I don't know anyone that's paid six figures 8-[, do you?

http://news.discovery.com/animals/guard-dog-prices-skyrocket-to-six-figures.html#mkcpgn=rssnws1[/URL]


----------



## Matt Grosch (Jul 4, 2009)

"Breed selections differ among the various services, with the German Shepherd, Belgian Malinois, Dutch Shepherd, Rottweiler and Doberman Pinscher being among the most popular"


sign me up for a $100k dobbie




the con artist at CPI sells his dogs for $70k (get a load of the crappy video playing on the homepage)

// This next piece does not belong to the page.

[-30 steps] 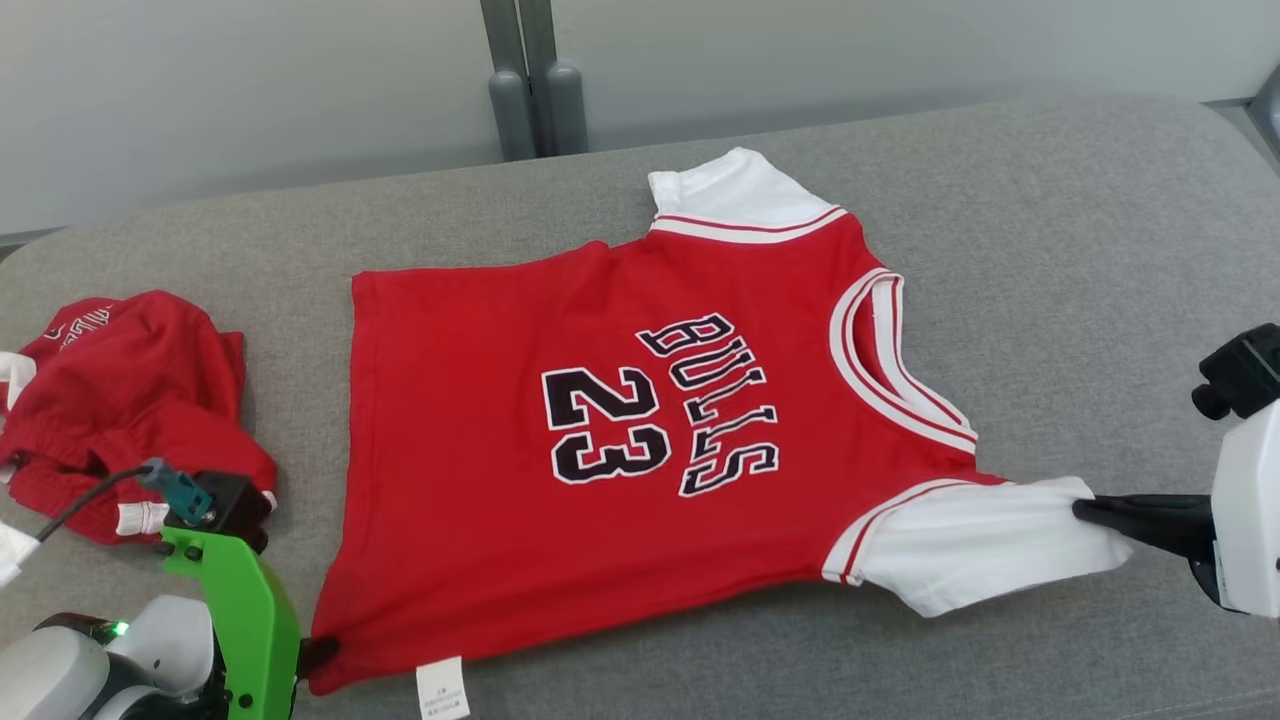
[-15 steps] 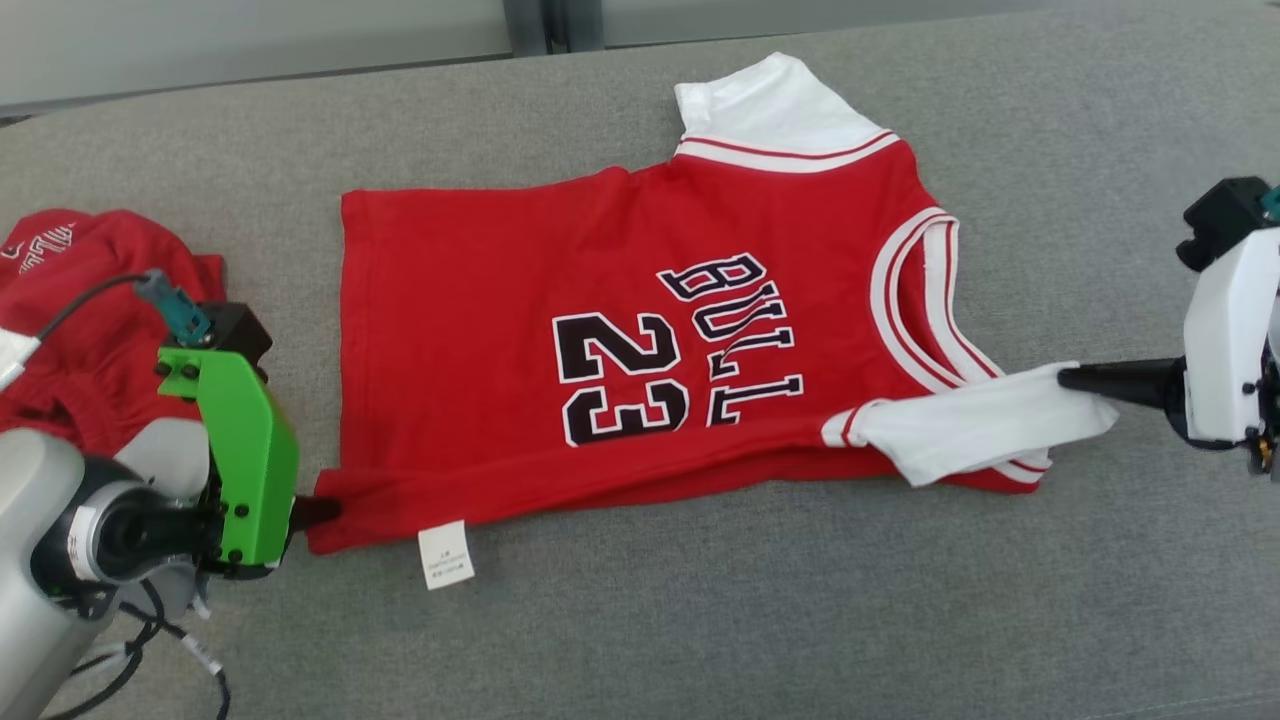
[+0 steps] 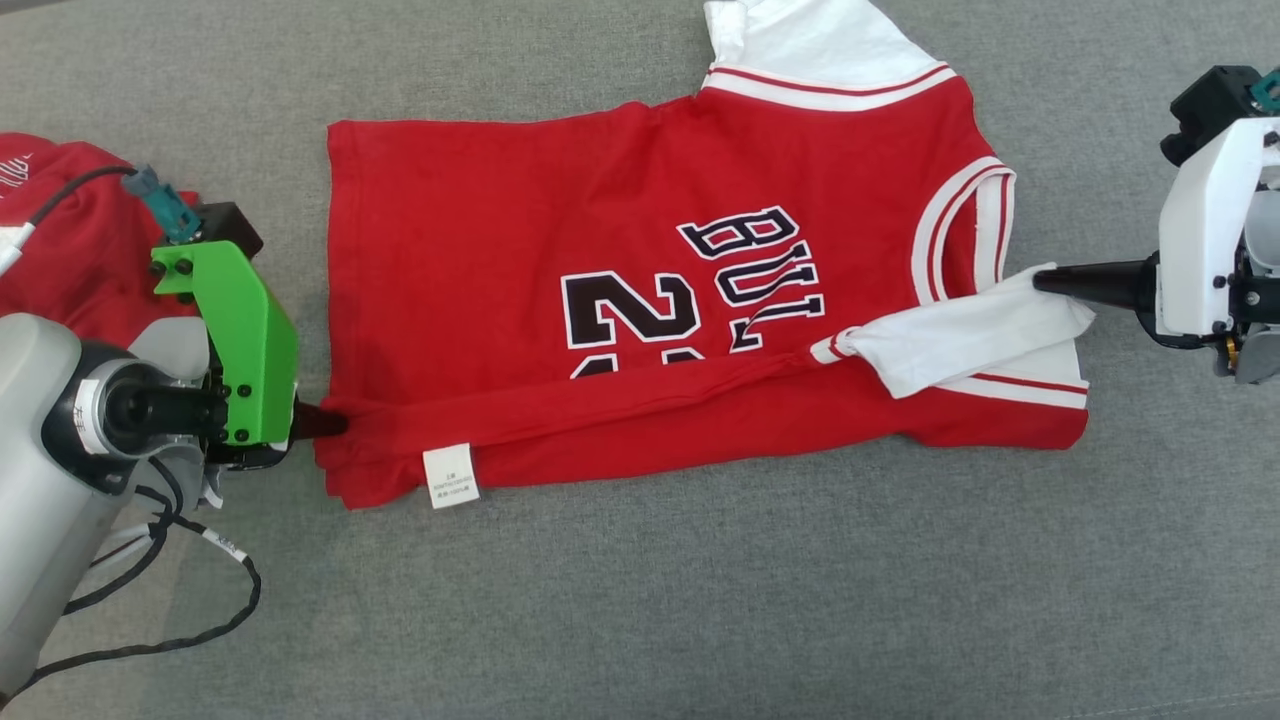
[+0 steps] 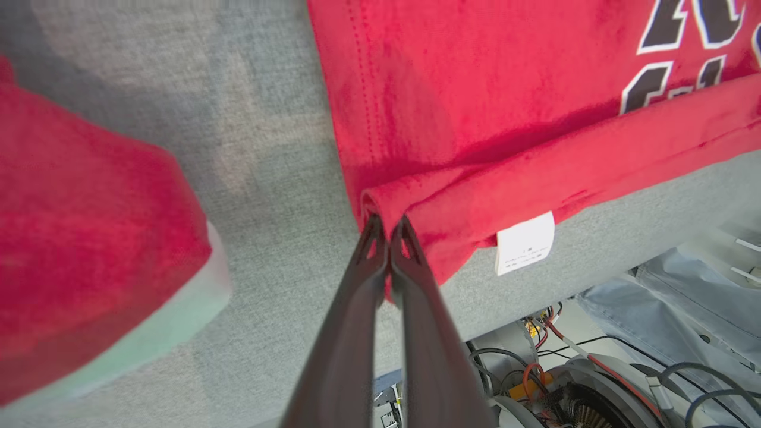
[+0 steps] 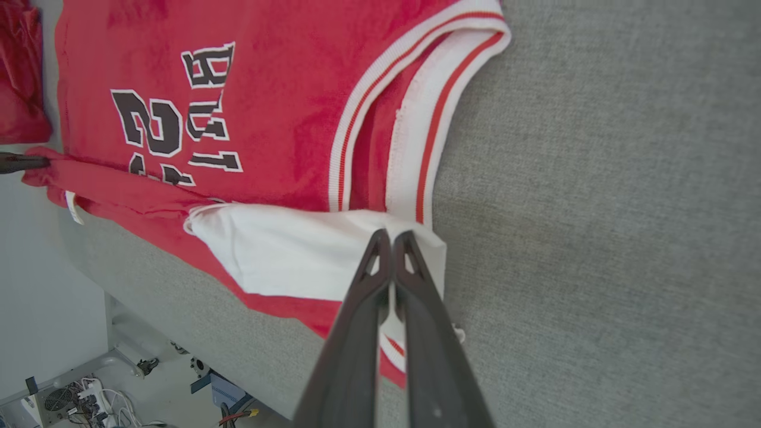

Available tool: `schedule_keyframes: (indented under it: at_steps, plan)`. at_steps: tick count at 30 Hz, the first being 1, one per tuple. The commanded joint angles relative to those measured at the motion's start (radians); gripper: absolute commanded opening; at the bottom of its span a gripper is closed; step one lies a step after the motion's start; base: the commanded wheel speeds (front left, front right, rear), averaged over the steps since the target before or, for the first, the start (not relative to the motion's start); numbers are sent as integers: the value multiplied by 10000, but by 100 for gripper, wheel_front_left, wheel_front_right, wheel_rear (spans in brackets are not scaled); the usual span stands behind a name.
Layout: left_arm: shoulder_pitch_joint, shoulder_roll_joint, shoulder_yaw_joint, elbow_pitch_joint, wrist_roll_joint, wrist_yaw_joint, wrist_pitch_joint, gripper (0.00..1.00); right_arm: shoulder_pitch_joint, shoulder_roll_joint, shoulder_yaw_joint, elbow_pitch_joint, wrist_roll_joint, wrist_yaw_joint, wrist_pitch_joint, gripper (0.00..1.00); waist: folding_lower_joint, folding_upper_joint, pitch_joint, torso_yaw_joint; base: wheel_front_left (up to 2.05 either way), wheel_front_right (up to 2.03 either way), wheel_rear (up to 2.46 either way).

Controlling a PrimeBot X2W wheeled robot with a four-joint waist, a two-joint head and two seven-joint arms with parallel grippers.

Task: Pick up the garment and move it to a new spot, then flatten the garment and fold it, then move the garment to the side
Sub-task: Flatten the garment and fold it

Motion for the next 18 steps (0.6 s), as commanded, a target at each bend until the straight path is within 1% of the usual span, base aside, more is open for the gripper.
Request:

http://protectiondogs.com/


----------



## David Frost (Mar 29, 2006)

If anyone needs a motorcycle warning dog (barks when it hears a motorcycle) I'm running a special on one that is ever vigilant. The first 75 grand takes him. I'll throw in the transportation and xrays (if you take my word that they are his xrays.)

DFrost


----------



## Danielle Wagner (Dec 6, 2009)

Stop making fun of these people! Don't you know they are just trying to make an honest living?? #-o I feel so bad for how ignorant some people must be. . .


----------



## Thomas Barriano (Mar 27, 2006)

Matt Grosch said:


> sign me up for a $100k dobbie



Matt,

I'll let you have Flann for $100 K and he'll probably bite better than anything you'll get from CPI or Executive and not come up the leash on you if you look at him sideways 

At least if these fools are spending six figures on Guard dogs they're not spending it on cocaine and whores


----------